[GOAL OF THE EXERCISE]: Every word of the listing should be reproduced without alteration.

[INFORMATION PROVIDED]:
------------------------------

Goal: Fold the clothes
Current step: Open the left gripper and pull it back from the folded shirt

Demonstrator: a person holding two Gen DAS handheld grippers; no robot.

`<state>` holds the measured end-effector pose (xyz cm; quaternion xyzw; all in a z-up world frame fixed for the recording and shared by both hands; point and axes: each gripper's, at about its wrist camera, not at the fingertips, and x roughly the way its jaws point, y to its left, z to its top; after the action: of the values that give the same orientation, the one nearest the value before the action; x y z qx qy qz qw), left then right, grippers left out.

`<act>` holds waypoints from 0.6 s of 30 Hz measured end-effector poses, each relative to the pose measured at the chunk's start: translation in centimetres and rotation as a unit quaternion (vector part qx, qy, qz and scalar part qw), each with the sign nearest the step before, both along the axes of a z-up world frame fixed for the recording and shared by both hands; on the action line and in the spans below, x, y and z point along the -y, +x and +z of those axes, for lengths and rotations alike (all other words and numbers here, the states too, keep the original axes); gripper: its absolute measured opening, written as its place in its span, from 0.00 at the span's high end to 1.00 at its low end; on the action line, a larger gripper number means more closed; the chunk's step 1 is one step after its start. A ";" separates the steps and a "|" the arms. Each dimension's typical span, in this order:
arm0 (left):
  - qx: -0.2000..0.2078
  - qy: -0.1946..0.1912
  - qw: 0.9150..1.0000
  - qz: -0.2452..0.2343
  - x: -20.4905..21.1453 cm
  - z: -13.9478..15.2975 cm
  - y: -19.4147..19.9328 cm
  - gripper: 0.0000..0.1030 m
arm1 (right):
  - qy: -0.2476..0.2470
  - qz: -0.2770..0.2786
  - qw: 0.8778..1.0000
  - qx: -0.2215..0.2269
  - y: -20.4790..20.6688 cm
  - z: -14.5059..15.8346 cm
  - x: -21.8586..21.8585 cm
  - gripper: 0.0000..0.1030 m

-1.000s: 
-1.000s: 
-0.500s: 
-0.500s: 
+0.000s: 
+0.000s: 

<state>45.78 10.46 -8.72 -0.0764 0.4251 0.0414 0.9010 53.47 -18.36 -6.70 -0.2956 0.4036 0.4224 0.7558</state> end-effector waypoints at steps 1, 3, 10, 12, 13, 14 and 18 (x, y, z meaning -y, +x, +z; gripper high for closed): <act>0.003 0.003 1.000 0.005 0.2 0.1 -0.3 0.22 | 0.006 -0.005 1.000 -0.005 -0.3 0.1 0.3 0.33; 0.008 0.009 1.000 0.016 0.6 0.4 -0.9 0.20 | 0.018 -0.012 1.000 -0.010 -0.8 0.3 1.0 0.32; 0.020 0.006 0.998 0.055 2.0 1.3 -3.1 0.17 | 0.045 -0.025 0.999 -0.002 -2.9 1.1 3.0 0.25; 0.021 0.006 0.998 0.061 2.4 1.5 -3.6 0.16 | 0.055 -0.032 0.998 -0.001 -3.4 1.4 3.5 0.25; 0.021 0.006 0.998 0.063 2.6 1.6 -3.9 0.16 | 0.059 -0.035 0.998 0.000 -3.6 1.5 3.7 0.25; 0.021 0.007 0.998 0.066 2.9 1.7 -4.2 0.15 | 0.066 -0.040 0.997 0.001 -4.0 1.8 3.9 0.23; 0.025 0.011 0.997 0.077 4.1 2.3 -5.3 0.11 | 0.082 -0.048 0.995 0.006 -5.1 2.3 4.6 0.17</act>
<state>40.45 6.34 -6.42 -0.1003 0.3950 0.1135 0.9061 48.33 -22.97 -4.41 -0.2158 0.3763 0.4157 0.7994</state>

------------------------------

[SOLUTION BELOW]:
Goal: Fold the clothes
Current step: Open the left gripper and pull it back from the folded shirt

Demonstrator: a person holding two Gen DAS handheld grippers; no robot.

`<state>` holds the measured end-effector pose (xyz cm; quaternion xyzw; all in a z-up world frame fixed for the recording and shared by both hands; point and axes: each gripper's, at about its wrist camera, not at the fingertips, and x roughly the way its jaws point, y to its left, z to its top; after the action: of the values that give the same orientation, the one nearest the value before the action; x y z qx qy qz qw), left then right, grippers left out.

`<act>` holds waypoints from 0.6 s of 30 Hz measured end-effector poses, each relative to the pose measured at the chunk's start: translation in centimetres and rotation as a unit quaternion (vector part qx, qy, qz and scalar part qw), each with the sign nearest the step before, both along the axes of a z-up world frame fixed for the recording and shared by both hands; on the action line and in the spans below, x, y and z point along the -y, +x and +z of those axes, for lengths and rotations alike (all other words and numbers here, the states too, keep the original axes); gripper: its absolute measured opening, written as its place in its span, from 0.00 at the span's high end to 1.00 at its low end; on the action line, a larger gripper number means more closed; the chunk's step 1 is one step after its start. A ";" separates the steps and a "|" the arms. Each dimension's typical span, in this order:
arm0 (left):
  - qx: -0.2000..0.2078
  - qy: -0.1946..0.1912
  - qw: 0.9150..1.0000
  - qz: -0.2452..0.2343
  - x: -20.4905..21.1453 cm
  - z: -13.9478..15.2975 cm
  - y: -19.4147..19.9328 cm
  - gripper: 0.0000..0.1030 m
arm1 (right):
  - qy: -0.2476..0.2470
  - qz: -0.2770..0.2786
  - qw: 0.8778..1.0000
  - qx: -0.2215..0.2269
  - y: -20.4790..20.6688 cm
  - z: -14.5059..15.8346 cm
  - x: -21.8586..21.8585 cm
  - gripper: 0.0000..0.1030 m

-1.000s: 
-1.000s: 
-0.500s: 
-0.500s: 
+0.000s: 
+0.000s: 

<state>45.78 10.46 -8.72 -0.0764 0.4251 0.0414 0.9010 53.47 -18.36 -6.70 -0.2956 0.4036 0.4224 0.7558</state> end-effector waypoints at steps 1, 3, 10, 12, 13, 14 and 18 (x, y, z meaning -y, +x, +z; gripper high for closed): <act>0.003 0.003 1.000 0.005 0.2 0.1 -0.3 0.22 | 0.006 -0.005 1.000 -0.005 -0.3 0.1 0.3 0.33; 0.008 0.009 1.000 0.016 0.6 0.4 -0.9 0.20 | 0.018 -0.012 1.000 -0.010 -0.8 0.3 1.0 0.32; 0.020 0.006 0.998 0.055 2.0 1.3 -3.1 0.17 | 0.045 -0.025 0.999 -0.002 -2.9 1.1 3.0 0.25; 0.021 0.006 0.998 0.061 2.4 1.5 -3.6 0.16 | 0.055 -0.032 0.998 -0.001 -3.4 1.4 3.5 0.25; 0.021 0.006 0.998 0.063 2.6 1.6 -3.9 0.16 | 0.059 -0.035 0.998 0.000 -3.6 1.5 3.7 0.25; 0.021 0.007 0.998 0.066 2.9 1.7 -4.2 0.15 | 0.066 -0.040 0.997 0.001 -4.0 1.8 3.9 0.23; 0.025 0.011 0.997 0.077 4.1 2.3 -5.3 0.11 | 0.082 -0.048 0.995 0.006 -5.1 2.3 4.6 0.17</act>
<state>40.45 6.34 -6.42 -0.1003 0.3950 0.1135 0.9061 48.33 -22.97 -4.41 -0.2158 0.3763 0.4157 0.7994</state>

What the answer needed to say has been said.